Type I happens suddenly and can happen to anyone at any time. Your own immune system suddenly decides to attack your own body. For some reason it identifies the cells that are responsible for producing insulin as the enemy, and goes about destroying those cells. It’s the more serious of the two because there is no solution. Type I sufferers need injections of insulin for the rest of their life.
In both types of diabetes, good control is vital. For Type I diabetes, good control is not only essential for staying alive, if practised from a young age, it can reduce the impacts of the disease in later life.

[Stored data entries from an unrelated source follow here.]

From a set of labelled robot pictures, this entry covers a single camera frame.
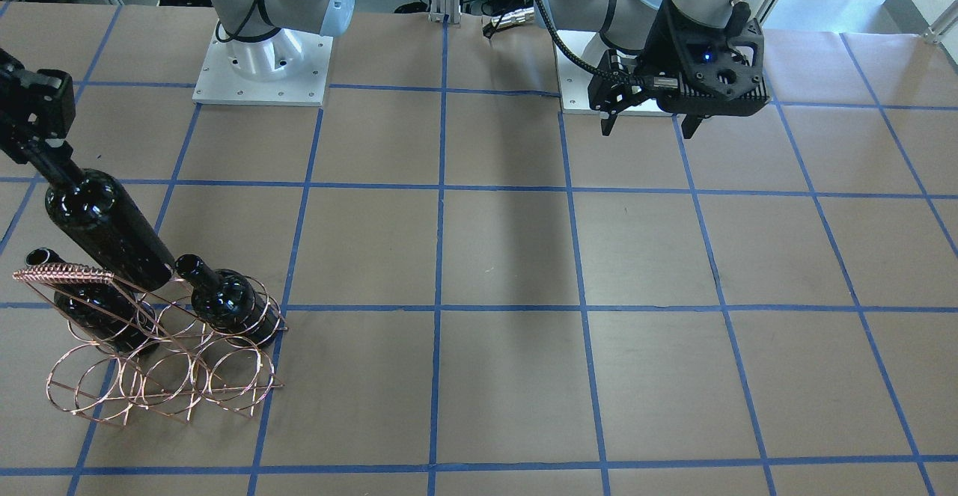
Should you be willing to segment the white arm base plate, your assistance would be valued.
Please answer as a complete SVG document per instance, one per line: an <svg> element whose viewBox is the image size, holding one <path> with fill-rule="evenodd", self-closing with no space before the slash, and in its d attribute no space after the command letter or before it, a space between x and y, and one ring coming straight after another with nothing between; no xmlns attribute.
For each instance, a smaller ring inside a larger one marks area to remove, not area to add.
<svg viewBox="0 0 958 496"><path fill-rule="evenodd" d="M320 108L334 42L290 29L259 43L212 38L192 100L202 105Z"/></svg>
<svg viewBox="0 0 958 496"><path fill-rule="evenodd" d="M558 36L572 53L595 67L598 66L602 53L608 49L598 32L558 30ZM557 69L558 82L560 82L562 111L565 114L598 114L598 111L590 108L588 99L588 85L592 75L572 63L558 47L555 47L555 69ZM653 100L643 102L639 106L626 108L619 115L620 117L623 115L670 117L670 114L661 111L657 107L656 101Z"/></svg>

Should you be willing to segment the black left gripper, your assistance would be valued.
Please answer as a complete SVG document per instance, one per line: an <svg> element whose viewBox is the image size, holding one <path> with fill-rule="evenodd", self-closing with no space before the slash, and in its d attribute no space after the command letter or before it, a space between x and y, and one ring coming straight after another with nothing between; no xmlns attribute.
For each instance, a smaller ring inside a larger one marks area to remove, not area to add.
<svg viewBox="0 0 958 496"><path fill-rule="evenodd" d="M676 93L680 80L673 76L656 76L635 72L637 63L615 49L602 53L597 69L588 85L589 106L602 113L602 135L609 137L619 114L650 99ZM681 121L681 137L692 139L701 124L708 120L705 114L685 114Z"/></svg>

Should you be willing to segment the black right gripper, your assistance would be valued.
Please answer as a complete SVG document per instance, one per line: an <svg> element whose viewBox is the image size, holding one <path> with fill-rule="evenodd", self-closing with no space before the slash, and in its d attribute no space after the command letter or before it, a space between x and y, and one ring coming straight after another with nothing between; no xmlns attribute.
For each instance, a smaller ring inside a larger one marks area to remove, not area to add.
<svg viewBox="0 0 958 496"><path fill-rule="evenodd" d="M28 70L1 50L1 146L11 161L71 162L73 149L66 138L75 117L71 74Z"/></svg>

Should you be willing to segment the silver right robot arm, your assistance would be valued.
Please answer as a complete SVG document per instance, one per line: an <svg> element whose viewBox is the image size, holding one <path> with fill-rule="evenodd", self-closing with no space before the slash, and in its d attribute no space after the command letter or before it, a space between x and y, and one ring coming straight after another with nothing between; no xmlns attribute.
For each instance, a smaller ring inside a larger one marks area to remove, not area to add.
<svg viewBox="0 0 958 496"><path fill-rule="evenodd" d="M356 0L211 0L218 14L192 99L199 105L321 107L333 39ZM68 163L74 84L2 53L2 152L16 163Z"/></svg>

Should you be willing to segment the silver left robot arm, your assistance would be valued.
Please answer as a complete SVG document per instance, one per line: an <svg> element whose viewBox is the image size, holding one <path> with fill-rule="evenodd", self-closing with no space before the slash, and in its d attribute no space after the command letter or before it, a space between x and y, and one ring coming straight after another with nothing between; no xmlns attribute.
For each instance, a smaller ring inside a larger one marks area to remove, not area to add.
<svg viewBox="0 0 958 496"><path fill-rule="evenodd" d="M769 104L766 0L533 0L540 24L589 74L588 106L610 135L627 108L654 101L691 138L711 117L751 117Z"/></svg>

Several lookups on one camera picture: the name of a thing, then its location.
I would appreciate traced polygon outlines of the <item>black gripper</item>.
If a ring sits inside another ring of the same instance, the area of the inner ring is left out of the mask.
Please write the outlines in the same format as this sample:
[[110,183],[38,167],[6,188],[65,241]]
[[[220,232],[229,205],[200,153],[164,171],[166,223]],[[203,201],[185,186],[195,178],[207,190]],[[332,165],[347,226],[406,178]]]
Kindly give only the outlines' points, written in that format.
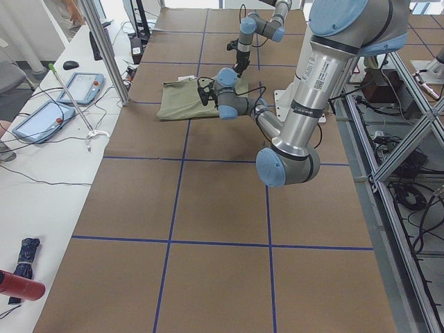
[[228,51],[235,50],[237,52],[236,62],[232,68],[237,73],[237,77],[241,78],[243,72],[250,64],[250,45],[242,44],[239,40],[232,40],[227,44],[226,49]]
[[210,81],[208,84],[203,85],[199,80],[197,81],[198,96],[204,106],[207,106],[210,101],[213,101],[215,106],[218,105],[218,98],[214,89],[214,81]]

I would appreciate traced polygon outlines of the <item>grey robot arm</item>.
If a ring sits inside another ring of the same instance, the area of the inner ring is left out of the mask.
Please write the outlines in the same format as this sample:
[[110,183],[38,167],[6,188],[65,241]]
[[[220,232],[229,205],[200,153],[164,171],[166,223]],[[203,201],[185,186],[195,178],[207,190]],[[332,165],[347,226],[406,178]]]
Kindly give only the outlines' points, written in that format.
[[316,176],[320,158],[309,140],[339,81],[346,63],[358,56],[377,56],[401,49],[407,41],[408,1],[315,1],[305,35],[308,58],[299,66],[300,80],[285,120],[279,120],[263,99],[236,92],[235,85],[249,63],[254,35],[275,42],[284,36],[290,1],[273,1],[269,20],[250,13],[242,19],[239,37],[231,43],[237,61],[221,69],[197,91],[201,103],[215,103],[222,119],[248,115],[270,145],[256,157],[262,182],[270,187],[303,183]]
[[284,36],[284,21],[292,7],[290,0],[263,1],[274,7],[272,17],[266,21],[257,12],[250,12],[239,20],[239,36],[230,41],[226,48],[236,51],[236,62],[232,69],[241,77],[250,64],[250,52],[253,46],[253,35],[261,35],[267,40],[280,42]]

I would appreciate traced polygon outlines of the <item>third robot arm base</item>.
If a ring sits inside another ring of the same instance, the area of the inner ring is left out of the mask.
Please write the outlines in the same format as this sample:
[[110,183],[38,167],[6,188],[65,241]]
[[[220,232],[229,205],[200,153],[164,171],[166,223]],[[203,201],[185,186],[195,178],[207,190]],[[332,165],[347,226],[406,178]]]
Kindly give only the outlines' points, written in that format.
[[443,49],[441,49],[433,60],[411,60],[415,71],[412,73],[416,84],[435,101],[439,101],[439,94],[430,87],[430,84],[441,84],[443,88]]

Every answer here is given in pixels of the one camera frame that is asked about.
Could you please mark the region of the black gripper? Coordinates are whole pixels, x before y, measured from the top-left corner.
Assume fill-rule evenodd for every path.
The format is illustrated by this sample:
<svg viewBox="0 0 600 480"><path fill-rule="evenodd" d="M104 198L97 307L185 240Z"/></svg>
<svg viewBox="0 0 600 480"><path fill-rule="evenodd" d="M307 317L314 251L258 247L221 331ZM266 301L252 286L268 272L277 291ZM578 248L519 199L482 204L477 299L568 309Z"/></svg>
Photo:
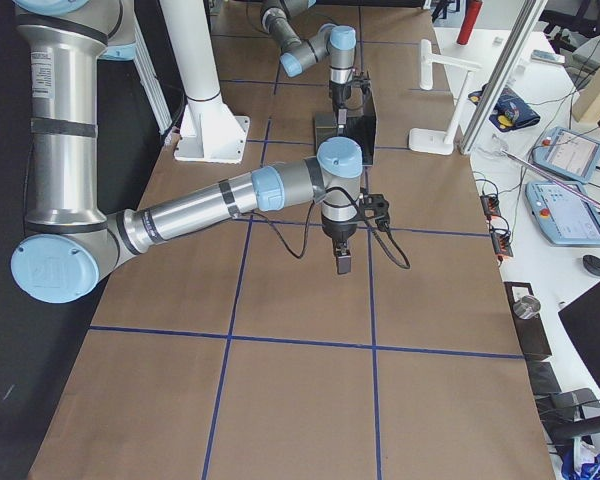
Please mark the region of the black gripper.
<svg viewBox="0 0 600 480"><path fill-rule="evenodd" d="M347 105L352 96L352 89L358 88L361 91L362 101L359 106L350 107ZM335 112L336 135L341 136L346 129L346 110L359 110L364 107L370 95L370 77L367 73L354 74L349 72L342 82L329 80L329 98L332 102L332 109Z"/></svg>
<svg viewBox="0 0 600 480"><path fill-rule="evenodd" d="M353 205L342 192L330 192L321 202L323 232L332 240L338 275L351 272L351 251L348 239L359 223L374 221L382 232L390 228L389 202L382 194L361 192Z"/></svg>

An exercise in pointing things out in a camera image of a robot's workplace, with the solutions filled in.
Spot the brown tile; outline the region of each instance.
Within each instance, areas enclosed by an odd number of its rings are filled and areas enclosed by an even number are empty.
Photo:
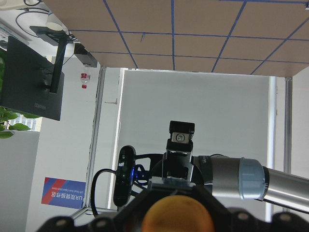
[[[74,35],[90,52],[127,53],[118,32],[74,31]]]
[[[264,60],[283,40],[230,38],[221,57]]]
[[[232,35],[286,38],[308,16],[302,4],[248,2]]]
[[[287,41],[269,58],[269,60],[309,63],[308,51],[309,42],[307,41]]]
[[[305,23],[291,39],[309,40],[309,22]]]
[[[68,29],[117,30],[102,0],[44,0]]]
[[[168,0],[107,0],[121,31],[171,33]]]
[[[171,35],[124,33],[123,36],[131,53],[172,55]]]
[[[261,63],[256,60],[219,59],[215,73],[251,74]]]
[[[242,2],[176,0],[175,33],[228,35]]]
[[[139,69],[173,70],[173,60],[169,56],[133,55]]]
[[[110,68],[136,68],[129,54],[91,53],[101,66]]]
[[[175,69],[178,71],[210,73],[216,59],[196,57],[175,57]]]
[[[175,55],[217,57],[225,37],[175,35]]]
[[[254,75],[289,77],[308,67],[308,64],[266,61]]]

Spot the whiteboard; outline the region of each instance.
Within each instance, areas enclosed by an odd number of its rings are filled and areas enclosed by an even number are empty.
[[[175,120],[195,123],[194,156],[220,153],[266,166],[268,92],[267,76],[126,70],[117,154],[125,145],[164,153]],[[265,203],[219,200],[265,219]]]

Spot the wall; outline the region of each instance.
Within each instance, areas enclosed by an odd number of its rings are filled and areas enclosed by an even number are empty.
[[[276,161],[277,170],[283,171],[284,148],[284,78],[278,78],[277,128],[276,128]],[[293,77],[293,114],[292,114],[292,174],[309,178],[309,67]],[[275,206],[274,212],[282,211]],[[308,214],[295,211],[309,221]]]
[[[85,181],[89,160],[99,66],[82,89],[82,64],[71,58],[65,74],[61,120],[43,119],[27,218],[27,232],[36,231],[48,218],[70,215],[76,209],[41,204],[45,177]]]
[[[25,231],[39,133],[0,140],[0,231]]]
[[[125,71],[118,152],[164,153],[171,120],[194,122],[193,155],[267,164],[268,77]],[[265,219],[265,203],[220,198]]]

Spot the green plant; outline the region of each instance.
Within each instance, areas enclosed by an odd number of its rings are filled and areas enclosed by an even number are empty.
[[[2,81],[4,76],[5,69],[5,60],[6,60],[6,52],[0,49],[0,96],[2,91]],[[28,131],[30,128],[22,123],[15,123],[13,125],[10,124],[9,120],[15,119],[18,117],[17,113],[23,115],[26,118],[38,118],[40,116],[28,114],[25,112],[5,108],[0,106],[0,139],[7,139],[14,135],[13,131]]]

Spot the red stripe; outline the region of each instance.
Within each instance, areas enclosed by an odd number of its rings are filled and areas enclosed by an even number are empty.
[[[45,181],[44,184],[46,184],[46,182],[49,180],[49,177],[45,177]]]
[[[51,188],[48,190],[48,192],[45,194],[44,197],[42,197],[42,204],[49,204],[50,201],[54,198],[52,197],[52,192],[57,193],[59,188],[63,186],[63,184],[66,182],[66,180],[58,179],[54,182],[54,184],[51,186]]]

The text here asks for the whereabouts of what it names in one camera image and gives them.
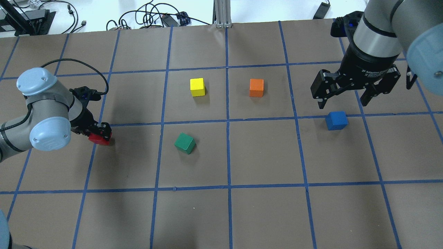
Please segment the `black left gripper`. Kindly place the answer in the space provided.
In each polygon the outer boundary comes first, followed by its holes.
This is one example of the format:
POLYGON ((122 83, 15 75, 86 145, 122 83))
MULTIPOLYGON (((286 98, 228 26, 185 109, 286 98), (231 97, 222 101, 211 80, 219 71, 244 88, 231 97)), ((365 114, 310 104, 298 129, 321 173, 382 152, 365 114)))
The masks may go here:
POLYGON ((80 114, 71 121, 71 132, 84 135, 88 138, 90 134, 98 134, 103 140, 109 141, 112 137, 112 129, 107 122, 95 121, 92 112, 83 107, 80 114))

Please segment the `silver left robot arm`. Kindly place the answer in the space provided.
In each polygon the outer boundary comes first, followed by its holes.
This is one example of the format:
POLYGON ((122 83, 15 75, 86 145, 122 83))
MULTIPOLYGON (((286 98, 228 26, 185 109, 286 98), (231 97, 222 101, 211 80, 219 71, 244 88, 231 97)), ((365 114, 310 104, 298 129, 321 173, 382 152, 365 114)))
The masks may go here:
POLYGON ((57 77, 42 67, 22 73, 17 89, 26 100, 26 115, 1 125, 1 161, 35 148, 59 150, 71 141, 71 134, 86 136, 97 145, 109 145, 109 123, 97 122, 87 108, 100 101, 105 92, 83 86, 67 89, 57 77))

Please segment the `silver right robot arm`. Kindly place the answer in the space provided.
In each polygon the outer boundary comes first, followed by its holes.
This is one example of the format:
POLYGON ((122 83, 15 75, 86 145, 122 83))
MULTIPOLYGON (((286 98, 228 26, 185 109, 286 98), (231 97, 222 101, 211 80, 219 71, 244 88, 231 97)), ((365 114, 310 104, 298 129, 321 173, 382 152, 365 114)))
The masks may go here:
POLYGON ((361 104, 389 94, 401 73, 395 65, 404 52, 408 63, 406 87, 419 78, 428 91, 442 95, 442 1, 370 0, 364 11, 337 18, 332 37, 345 37, 349 46, 339 69, 320 70, 310 91, 318 107, 345 91, 364 90, 361 104))

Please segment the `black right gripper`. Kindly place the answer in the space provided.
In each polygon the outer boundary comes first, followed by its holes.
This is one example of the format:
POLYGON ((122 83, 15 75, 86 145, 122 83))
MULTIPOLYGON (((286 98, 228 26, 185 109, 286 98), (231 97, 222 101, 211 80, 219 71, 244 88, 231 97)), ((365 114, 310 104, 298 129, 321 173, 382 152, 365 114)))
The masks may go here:
POLYGON ((387 58, 367 55, 349 45, 337 71, 319 70, 310 87, 312 98, 318 102, 319 109, 324 109, 333 96, 364 90, 360 103, 367 106, 374 97, 394 89, 401 76, 395 65, 397 58, 397 55, 387 58))

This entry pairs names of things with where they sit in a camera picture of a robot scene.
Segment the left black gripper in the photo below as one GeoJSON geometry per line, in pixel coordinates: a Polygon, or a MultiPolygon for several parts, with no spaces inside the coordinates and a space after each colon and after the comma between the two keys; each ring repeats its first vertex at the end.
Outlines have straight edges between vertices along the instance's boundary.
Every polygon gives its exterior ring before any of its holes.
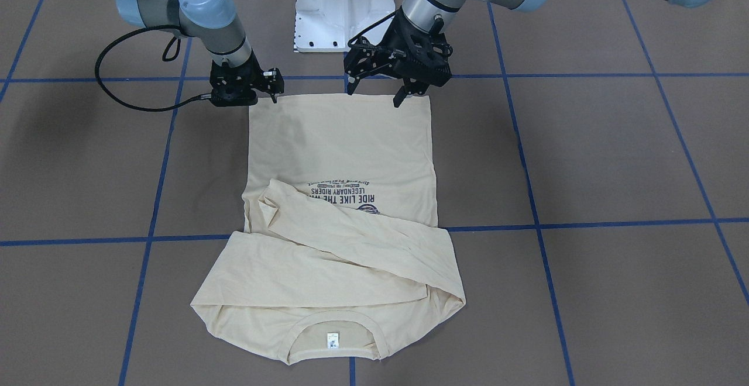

The immediate danger is low blood sugar or ‘hypo’, a highly dangerous event as you can lose consciousness and eventually die due to brain damage. High blood sugar can also be dangerous, making your blood turn to acid.
If you manage to avoid excessive highs and lows, a reasonably well-controlled diabetic can still suffer long-term side effects – even if their blood sugars are only a little high. It may take 10–20 years to see the results, but the effects of slightly raised blood sugar over a long period of time are permanent; damaged blood vessels, poor circulation to the limbs, blindness. It’s not uncommon for Type 1 diabetics to have a lower limb amputated.
Roman had developed Type I diabetes.
While I’ve looked after many patients in hospital with both types I and II, Roman was the second person I had ever seen develop the disease from scratch. It was new to me and life changing for Roman, but this wasn’t the time to frighten him with all the details. He was terrified already, and with his genuine phobia of needles, Roman was in for the most difficult time of his young life. Diabetes, hospitals and needles all go hand in hand. It cannot be avoided.
I can remember the absolute terror on Roman’s face the first day of his
stay in hospital as he grabbed my shirt, pleading, tears coursing down his face. ‘Don’t leave me. Don’t let them do this to me.’ I sat beside him clasping his hand as he begged. ‘You have to stop them, please, there has to be another way.’
I felt close to tears myself; I wanted nothing more than to stop the needles, the intravenous lines and the infusions, but I needed to stay strong for him.
‘I’m sorry’ – I found myself saying that a lot over the next few hours – ‘but there is no other way.’ Roman’s sobs swelled, but he held out his arm. I was relieved when the doctor got the line in first go – it’s not always so easy when the pressure is on, and I felt certain that if he missed, I really would have to restrain Roman. I felt helpless that I couldn’t do more, and it was painful to watch him suffer. I had to hold him, a hold that felt almost like a restraint, while the doctor did what had to be done, to save his life.
Roman spent one week in hospital before he was discharged. His mother came to stay with him for the next month while he adjusted to his new life.
After daily meetings with Roman’s mother and daily monitoring of his blood sugars, we had a decision to make; what to do with Roman.
‘Can you look after my son?’ his mother asked. Michaela, Justine and I looked at each other, wondering who was going to deal with this loaded question.
‘We can look after him,’ Michaela began, ‘but we’re not sure if this is the best environment.’
‘You’re all trained nurses,’ countered his mother. This didn’t feel like a meeting. She wanted concrete answers. ‘Can you look after him or not?’
‘Well, yes we can, but we can’t watch him 24 hours a day. He’ll be sleeping in a dorm, with other kids and teachers who don’t know about diabetes,’ Michaela said.
‘I can’t watch him 24 hours a day either,’ Roman’s mother said. ‘What’s the difference with him being here or at home? I don’t see a problem.’ There was silence.
I did see a problem. It wasn’t just about supervision, it was about developing good habits that would impact the rest of Roman’s life. What he learned now and what practices he developed to control his blood sugars would determine his life expectancy.